_EXERCISE INSTRUCTIONS_.
When you come to the line with "Q: Point out the purple", begin repeating; continue exactly through the final line of the records and include nothing from before.

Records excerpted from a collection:
****************************************
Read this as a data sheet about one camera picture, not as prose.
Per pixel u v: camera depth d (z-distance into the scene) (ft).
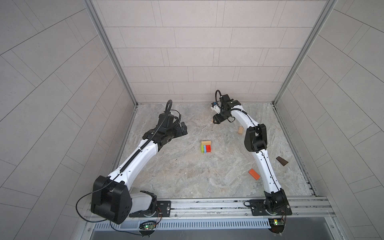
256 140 2.19
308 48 2.81
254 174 2.67
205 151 2.92
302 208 2.41
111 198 1.27
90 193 1.21
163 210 2.33
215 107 3.17
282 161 2.85
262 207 2.32
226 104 2.71
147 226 2.12
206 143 2.99
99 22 2.49
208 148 2.94
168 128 1.99
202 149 2.92
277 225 2.23
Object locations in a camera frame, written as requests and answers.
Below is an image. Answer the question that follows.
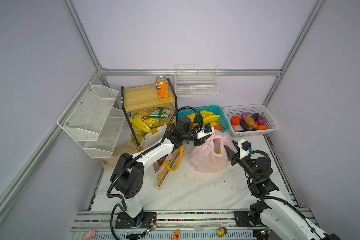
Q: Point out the pink plastic grocery bag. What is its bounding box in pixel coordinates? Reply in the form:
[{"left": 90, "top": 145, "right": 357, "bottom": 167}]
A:
[{"left": 190, "top": 131, "right": 233, "bottom": 173}]

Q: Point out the red cola can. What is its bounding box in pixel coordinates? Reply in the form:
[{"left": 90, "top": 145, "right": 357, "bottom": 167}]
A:
[{"left": 157, "top": 155, "right": 168, "bottom": 166}]

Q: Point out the white canvas tote bag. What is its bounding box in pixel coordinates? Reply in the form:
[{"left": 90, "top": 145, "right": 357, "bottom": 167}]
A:
[{"left": 138, "top": 124, "right": 184, "bottom": 189}]

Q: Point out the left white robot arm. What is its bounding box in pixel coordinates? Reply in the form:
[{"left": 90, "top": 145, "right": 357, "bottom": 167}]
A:
[{"left": 106, "top": 116, "right": 215, "bottom": 240}]

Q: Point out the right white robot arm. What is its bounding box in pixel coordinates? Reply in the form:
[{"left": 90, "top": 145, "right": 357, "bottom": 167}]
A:
[{"left": 224, "top": 139, "right": 339, "bottom": 240}]

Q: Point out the dark green round fruit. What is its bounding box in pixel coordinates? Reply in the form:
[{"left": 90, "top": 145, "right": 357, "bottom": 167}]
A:
[{"left": 194, "top": 116, "right": 202, "bottom": 124}]

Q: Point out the yellow banana bunch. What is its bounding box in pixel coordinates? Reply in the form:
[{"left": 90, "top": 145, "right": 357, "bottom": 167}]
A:
[{"left": 201, "top": 111, "right": 220, "bottom": 126}]

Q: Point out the green snack bag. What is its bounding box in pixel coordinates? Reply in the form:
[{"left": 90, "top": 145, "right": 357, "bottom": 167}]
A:
[{"left": 149, "top": 107, "right": 172, "bottom": 119}]

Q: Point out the teal plastic fruit basket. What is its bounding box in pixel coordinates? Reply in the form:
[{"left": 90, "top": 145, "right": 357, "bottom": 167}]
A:
[{"left": 178, "top": 105, "right": 231, "bottom": 133}]

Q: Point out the yellow chips bag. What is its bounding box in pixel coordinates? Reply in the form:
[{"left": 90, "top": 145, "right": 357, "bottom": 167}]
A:
[{"left": 130, "top": 110, "right": 159, "bottom": 133}]

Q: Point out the dark purple eggplant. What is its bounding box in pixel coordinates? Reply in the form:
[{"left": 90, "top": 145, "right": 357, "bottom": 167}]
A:
[{"left": 240, "top": 121, "right": 250, "bottom": 132}]

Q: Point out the purple round vegetable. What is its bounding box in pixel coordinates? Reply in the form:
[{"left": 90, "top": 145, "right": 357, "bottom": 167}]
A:
[{"left": 257, "top": 116, "right": 267, "bottom": 125}]

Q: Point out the brown potato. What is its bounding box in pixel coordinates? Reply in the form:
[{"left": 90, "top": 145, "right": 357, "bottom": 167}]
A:
[{"left": 244, "top": 116, "right": 256, "bottom": 127}]

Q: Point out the white plastic vegetable basket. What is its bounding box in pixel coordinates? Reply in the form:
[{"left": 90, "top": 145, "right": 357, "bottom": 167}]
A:
[{"left": 223, "top": 104, "right": 280, "bottom": 137}]

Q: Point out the orange soda can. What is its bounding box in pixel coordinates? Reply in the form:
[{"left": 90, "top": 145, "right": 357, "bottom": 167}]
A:
[{"left": 155, "top": 76, "right": 169, "bottom": 100}]

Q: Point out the red tomato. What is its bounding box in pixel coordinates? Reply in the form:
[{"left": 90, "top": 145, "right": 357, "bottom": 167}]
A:
[{"left": 231, "top": 116, "right": 241, "bottom": 126}]

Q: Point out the wooden three-tier shelf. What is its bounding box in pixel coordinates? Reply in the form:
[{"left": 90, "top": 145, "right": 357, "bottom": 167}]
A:
[{"left": 121, "top": 78, "right": 178, "bottom": 146}]

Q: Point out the white mesh two-tier rack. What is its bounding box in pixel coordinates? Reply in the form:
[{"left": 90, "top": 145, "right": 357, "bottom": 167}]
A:
[{"left": 57, "top": 82, "right": 125, "bottom": 159}]

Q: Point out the white wire wall basket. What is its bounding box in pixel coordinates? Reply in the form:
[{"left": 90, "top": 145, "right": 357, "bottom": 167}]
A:
[{"left": 174, "top": 65, "right": 220, "bottom": 97}]

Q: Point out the aluminium rail base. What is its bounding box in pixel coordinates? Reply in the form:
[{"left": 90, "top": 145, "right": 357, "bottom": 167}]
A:
[{"left": 66, "top": 167, "right": 327, "bottom": 240}]
****************************************
_ANSWER TO THIS PROBLEM_.
Q: Point out the purple round vegetable. What is its bounding box in pixel coordinates? Reply in the form:
[{"left": 90, "top": 145, "right": 357, "bottom": 167}]
A:
[{"left": 257, "top": 116, "right": 267, "bottom": 125}]

Q: Point out the brown potato. What is its bounding box in pixel coordinates? Reply in the form:
[{"left": 90, "top": 145, "right": 357, "bottom": 167}]
A:
[{"left": 244, "top": 116, "right": 256, "bottom": 127}]

Q: Point out the white plastic vegetable basket. What is its bounding box in pixel coordinates? Reply in the form:
[{"left": 90, "top": 145, "right": 357, "bottom": 167}]
A:
[{"left": 223, "top": 104, "right": 280, "bottom": 137}]

Q: Point out the orange soda can. What is its bounding box in pixel coordinates? Reply in the form:
[{"left": 90, "top": 145, "right": 357, "bottom": 167}]
A:
[{"left": 155, "top": 76, "right": 169, "bottom": 100}]

Q: Point out the red tomato. What is its bounding box in pixel coordinates? Reply in the form:
[{"left": 90, "top": 145, "right": 357, "bottom": 167}]
A:
[{"left": 231, "top": 116, "right": 241, "bottom": 126}]

Q: Point out the wooden three-tier shelf. What is its bounding box in pixel coordinates? Reply in the form:
[{"left": 90, "top": 145, "right": 357, "bottom": 167}]
A:
[{"left": 121, "top": 78, "right": 178, "bottom": 146}]

Q: Point out the white mesh two-tier rack. What is its bounding box in pixel coordinates? Reply in the form:
[{"left": 90, "top": 145, "right": 357, "bottom": 167}]
A:
[{"left": 57, "top": 82, "right": 125, "bottom": 159}]

Q: Point out the white wire wall basket. What is its bounding box in pixel coordinates? Reply in the form:
[{"left": 90, "top": 145, "right": 357, "bottom": 167}]
A:
[{"left": 174, "top": 65, "right": 220, "bottom": 97}]

Q: Point out the aluminium rail base. What is its bounding box in pixel coordinates? Reply in the form:
[{"left": 90, "top": 145, "right": 357, "bottom": 167}]
A:
[{"left": 66, "top": 167, "right": 327, "bottom": 240}]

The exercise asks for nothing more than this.